EXERCISE DETAILS:
Give the lines again word for word, beginning with the one containing "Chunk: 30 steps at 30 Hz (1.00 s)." and ending with the last line of the material below.

*** Opening of INPUT MATERIAL ***

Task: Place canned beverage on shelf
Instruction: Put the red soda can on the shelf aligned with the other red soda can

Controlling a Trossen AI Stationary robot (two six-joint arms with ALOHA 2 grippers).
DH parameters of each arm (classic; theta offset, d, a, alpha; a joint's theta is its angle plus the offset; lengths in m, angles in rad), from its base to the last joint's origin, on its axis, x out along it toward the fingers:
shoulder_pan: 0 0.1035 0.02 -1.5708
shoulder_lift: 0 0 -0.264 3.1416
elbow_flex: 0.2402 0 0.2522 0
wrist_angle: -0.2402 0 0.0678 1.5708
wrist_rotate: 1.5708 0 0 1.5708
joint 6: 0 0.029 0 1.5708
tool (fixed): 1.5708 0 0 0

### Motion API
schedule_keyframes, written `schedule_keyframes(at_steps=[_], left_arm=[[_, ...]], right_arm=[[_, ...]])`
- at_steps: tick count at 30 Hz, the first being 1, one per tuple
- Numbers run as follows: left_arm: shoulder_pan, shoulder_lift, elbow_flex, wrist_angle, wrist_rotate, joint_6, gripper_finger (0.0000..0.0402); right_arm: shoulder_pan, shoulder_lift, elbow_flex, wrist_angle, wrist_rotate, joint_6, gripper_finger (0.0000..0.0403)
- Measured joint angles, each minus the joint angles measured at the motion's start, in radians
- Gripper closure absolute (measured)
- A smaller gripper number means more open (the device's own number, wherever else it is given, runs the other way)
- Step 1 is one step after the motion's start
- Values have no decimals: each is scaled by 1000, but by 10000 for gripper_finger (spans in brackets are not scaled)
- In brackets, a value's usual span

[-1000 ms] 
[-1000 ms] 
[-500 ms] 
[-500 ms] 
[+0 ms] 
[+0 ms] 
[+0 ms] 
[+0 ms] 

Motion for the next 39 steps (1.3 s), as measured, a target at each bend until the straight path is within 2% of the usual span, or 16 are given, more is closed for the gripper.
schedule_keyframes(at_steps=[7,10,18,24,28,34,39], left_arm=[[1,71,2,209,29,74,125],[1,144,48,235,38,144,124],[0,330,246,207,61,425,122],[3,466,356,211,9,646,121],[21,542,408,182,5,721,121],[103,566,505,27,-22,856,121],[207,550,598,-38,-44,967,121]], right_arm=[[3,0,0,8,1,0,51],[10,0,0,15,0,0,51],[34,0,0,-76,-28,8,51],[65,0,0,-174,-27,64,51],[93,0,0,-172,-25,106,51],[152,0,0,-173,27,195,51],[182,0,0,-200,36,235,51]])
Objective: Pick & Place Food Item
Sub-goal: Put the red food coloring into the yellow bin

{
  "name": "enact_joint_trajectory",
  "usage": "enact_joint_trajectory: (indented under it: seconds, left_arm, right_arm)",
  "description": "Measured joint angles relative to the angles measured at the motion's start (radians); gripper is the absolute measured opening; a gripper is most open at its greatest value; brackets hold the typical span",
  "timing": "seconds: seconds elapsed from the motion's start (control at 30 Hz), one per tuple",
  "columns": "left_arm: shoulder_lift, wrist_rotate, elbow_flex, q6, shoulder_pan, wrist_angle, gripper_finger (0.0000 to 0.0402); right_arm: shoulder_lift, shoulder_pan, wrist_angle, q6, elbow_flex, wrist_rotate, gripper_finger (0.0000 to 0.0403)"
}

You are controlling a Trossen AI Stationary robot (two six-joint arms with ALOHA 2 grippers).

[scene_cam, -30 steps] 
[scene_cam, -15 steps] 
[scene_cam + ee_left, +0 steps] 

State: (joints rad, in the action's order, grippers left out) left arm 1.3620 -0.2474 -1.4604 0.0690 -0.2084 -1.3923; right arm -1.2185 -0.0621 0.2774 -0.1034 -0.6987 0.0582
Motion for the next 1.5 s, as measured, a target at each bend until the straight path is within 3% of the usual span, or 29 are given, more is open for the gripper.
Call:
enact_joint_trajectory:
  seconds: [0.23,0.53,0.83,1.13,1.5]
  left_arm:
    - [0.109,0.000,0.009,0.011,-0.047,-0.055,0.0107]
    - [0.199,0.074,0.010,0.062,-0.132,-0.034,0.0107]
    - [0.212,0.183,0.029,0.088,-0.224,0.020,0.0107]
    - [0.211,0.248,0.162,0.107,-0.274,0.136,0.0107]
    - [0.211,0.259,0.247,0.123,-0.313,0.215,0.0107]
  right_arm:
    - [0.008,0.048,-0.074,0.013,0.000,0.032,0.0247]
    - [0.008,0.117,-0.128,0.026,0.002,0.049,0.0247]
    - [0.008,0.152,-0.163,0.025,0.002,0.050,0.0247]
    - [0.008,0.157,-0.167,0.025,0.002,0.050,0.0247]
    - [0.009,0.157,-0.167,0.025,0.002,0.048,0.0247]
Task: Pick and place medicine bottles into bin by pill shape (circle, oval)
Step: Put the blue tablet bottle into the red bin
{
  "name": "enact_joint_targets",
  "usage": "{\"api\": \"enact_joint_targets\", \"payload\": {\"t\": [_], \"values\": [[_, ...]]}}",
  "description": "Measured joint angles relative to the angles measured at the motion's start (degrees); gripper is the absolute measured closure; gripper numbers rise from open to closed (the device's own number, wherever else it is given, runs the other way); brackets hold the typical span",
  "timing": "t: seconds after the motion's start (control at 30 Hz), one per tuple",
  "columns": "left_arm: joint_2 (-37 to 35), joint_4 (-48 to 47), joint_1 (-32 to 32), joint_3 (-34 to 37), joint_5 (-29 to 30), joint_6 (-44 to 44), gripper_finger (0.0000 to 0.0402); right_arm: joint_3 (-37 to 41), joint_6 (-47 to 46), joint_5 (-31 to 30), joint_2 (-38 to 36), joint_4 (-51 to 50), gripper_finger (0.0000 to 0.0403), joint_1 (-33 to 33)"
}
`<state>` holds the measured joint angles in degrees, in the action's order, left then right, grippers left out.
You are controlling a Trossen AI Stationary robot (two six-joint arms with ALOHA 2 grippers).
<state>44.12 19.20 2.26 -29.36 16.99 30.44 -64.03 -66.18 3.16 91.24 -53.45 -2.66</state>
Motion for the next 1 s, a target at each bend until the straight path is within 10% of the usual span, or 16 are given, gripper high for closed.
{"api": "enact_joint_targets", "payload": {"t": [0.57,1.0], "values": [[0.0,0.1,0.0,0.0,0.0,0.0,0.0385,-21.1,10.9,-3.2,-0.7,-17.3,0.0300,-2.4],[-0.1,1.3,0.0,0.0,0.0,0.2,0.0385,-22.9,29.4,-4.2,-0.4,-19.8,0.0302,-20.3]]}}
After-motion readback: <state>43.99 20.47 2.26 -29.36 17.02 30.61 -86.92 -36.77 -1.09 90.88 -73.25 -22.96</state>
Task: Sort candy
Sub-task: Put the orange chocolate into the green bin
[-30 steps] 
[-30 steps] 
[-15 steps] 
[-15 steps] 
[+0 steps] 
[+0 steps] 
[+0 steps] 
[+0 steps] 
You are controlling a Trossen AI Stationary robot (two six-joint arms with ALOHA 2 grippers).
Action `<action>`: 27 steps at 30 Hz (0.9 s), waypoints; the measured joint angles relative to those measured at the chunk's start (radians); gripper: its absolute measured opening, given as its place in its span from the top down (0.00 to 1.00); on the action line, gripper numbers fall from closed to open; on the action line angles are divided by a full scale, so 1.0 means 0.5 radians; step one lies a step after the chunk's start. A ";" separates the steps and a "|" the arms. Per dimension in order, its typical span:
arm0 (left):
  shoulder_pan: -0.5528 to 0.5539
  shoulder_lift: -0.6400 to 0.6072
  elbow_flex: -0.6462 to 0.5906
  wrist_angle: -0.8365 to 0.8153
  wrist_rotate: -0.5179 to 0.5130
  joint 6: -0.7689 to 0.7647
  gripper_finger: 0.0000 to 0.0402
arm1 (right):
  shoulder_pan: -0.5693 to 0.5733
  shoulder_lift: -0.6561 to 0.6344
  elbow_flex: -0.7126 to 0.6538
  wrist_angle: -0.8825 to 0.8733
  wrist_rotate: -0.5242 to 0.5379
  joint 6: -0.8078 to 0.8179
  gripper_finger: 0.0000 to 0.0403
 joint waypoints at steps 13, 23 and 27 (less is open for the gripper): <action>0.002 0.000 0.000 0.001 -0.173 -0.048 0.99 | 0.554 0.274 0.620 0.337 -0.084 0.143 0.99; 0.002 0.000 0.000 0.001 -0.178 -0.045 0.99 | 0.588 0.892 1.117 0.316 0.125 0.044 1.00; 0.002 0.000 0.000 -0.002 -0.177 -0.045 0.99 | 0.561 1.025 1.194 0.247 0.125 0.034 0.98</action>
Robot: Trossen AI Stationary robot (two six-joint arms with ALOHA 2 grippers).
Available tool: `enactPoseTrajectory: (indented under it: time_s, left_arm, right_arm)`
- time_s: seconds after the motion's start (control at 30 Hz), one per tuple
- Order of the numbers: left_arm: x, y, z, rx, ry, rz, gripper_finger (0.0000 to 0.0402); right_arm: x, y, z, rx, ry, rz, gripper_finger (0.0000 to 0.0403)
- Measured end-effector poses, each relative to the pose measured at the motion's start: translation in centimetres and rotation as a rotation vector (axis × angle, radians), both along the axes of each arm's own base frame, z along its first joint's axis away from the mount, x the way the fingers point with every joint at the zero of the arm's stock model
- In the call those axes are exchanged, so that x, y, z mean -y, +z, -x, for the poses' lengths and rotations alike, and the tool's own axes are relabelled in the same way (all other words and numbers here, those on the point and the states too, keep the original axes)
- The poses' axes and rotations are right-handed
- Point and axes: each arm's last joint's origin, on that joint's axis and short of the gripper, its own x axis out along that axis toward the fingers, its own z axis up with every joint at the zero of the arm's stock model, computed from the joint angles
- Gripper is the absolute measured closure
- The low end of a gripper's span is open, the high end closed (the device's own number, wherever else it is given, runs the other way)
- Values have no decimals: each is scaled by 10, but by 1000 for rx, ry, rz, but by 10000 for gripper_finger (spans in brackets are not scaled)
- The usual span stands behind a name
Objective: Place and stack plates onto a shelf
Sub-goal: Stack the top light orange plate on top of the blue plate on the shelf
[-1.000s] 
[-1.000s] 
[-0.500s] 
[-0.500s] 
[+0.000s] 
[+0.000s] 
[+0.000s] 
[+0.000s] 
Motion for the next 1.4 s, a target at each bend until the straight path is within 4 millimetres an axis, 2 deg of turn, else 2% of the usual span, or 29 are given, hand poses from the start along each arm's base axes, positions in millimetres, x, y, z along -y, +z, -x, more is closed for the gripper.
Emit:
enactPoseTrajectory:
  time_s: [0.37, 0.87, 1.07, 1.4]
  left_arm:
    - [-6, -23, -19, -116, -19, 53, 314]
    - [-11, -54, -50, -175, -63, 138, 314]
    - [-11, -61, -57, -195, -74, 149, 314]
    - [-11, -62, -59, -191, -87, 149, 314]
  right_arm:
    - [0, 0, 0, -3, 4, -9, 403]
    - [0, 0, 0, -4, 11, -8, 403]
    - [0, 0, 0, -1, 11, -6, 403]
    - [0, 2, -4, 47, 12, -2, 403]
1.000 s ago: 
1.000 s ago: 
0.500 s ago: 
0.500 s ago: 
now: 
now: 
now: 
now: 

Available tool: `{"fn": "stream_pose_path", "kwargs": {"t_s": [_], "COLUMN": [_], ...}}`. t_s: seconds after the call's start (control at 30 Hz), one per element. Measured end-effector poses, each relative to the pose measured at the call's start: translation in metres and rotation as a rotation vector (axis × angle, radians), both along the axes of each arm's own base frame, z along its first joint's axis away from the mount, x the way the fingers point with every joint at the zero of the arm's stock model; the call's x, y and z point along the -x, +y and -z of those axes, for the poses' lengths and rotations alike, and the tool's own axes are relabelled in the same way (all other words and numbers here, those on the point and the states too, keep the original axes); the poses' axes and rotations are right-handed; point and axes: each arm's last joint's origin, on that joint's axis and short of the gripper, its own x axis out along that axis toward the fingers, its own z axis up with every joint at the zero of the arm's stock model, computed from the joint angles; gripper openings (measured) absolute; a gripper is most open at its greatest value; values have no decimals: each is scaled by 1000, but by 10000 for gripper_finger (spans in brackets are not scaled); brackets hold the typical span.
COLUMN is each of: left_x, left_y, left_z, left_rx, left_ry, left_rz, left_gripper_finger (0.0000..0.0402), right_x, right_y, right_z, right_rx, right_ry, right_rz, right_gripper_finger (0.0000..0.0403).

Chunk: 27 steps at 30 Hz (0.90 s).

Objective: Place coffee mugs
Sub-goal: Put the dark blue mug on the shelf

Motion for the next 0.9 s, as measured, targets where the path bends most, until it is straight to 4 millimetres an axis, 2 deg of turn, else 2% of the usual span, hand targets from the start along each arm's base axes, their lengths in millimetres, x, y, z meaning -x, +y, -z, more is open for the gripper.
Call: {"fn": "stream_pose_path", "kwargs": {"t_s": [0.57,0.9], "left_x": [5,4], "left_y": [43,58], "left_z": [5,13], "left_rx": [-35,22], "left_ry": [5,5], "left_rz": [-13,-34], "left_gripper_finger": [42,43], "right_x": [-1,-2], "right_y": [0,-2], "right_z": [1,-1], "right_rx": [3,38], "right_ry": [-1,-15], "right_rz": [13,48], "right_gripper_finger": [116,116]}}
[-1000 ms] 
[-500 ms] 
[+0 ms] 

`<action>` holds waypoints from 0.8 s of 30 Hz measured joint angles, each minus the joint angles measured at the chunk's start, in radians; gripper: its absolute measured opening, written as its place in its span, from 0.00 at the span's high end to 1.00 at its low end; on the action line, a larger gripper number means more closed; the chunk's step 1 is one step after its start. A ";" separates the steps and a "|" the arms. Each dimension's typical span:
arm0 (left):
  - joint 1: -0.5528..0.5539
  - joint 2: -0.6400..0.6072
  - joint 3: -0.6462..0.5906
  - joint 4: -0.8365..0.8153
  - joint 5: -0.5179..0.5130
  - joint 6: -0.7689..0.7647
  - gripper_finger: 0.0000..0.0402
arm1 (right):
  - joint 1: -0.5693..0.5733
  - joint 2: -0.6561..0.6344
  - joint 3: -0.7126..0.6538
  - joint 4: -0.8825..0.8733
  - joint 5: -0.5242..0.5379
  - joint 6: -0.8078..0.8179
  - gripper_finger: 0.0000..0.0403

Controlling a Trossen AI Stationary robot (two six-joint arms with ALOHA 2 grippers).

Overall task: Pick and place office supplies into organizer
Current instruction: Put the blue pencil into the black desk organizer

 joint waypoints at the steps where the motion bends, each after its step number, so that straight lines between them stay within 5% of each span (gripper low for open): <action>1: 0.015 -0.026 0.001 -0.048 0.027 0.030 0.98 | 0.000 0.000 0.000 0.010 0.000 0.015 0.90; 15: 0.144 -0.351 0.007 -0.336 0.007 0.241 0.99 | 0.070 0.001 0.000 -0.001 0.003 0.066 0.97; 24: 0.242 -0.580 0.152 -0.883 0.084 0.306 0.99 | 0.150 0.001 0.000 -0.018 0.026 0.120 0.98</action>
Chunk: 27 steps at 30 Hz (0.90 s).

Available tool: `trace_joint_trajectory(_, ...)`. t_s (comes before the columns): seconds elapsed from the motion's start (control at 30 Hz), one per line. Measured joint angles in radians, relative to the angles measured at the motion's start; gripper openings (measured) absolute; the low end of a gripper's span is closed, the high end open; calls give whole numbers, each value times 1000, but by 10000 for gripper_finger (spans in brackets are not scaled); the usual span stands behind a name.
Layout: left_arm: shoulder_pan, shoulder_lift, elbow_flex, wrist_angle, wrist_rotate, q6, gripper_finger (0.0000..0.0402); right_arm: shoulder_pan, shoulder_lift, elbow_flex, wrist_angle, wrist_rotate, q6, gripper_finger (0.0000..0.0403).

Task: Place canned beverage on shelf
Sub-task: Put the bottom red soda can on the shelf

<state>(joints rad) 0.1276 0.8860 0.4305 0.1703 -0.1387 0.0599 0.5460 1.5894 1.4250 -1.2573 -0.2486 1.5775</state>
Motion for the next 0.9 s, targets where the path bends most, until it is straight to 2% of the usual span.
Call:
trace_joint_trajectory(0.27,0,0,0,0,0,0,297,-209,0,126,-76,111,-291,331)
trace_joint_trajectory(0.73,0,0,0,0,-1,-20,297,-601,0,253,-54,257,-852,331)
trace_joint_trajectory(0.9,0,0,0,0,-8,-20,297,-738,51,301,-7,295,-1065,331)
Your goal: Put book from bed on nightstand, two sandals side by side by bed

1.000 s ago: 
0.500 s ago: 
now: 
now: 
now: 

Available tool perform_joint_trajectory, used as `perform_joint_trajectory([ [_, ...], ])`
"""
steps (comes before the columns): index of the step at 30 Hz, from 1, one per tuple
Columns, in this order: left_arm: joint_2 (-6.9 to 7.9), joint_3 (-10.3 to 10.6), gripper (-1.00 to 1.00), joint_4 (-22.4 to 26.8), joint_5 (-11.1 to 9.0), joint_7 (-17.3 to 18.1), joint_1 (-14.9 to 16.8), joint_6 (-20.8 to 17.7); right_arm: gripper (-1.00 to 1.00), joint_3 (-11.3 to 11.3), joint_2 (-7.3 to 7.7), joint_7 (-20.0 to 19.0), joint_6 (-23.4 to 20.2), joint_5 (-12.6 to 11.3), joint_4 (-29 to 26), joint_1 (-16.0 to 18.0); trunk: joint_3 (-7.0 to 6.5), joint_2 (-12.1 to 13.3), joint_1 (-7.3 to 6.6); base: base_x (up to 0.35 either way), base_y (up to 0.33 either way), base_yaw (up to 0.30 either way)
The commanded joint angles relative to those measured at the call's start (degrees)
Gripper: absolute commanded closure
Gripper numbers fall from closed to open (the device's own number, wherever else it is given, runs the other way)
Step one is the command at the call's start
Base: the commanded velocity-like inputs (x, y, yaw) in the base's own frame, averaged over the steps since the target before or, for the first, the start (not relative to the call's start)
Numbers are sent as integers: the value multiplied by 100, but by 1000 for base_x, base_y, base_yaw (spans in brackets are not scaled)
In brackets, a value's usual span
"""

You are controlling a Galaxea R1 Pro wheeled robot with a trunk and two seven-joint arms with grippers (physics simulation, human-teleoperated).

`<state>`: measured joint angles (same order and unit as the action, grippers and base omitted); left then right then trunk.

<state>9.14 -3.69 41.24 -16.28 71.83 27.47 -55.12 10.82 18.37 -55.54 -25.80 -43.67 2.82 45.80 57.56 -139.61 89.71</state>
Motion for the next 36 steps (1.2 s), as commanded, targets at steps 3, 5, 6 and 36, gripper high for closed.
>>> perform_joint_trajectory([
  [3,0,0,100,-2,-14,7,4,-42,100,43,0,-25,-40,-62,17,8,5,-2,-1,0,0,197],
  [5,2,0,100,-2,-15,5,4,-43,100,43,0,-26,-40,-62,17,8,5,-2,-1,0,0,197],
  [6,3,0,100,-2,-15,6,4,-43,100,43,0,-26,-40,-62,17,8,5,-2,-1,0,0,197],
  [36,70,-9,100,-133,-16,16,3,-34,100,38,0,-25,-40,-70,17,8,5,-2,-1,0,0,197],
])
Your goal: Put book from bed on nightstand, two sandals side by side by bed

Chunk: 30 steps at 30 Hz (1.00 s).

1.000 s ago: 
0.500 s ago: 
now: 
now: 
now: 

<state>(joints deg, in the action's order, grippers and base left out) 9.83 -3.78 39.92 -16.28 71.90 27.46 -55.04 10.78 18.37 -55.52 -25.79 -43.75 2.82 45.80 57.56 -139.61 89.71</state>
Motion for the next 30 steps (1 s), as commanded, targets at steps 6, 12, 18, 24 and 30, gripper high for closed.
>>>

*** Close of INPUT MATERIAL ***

YOUR RESPONSE:
Chunk: 30 steps at 30 Hz (1.00 s).

1.000 s ago: 
0.500 s ago: 
now: 
now: 
now: 

<state>(joints deg, in the action's order, grippers and base left out) 9.83 -3.78 39.92 -16.28 71.90 27.46 -55.04 10.78 18.37 -55.52 -25.79 -43.75 2.82 45.80 57.56 -139.61 89.71</state>
Motion for the next 30 steps (1 s), as commanded, targets at steps 6, 12, 18, 24 and 30, gripper high for closed.
>>>

Work on this exercise is now complete.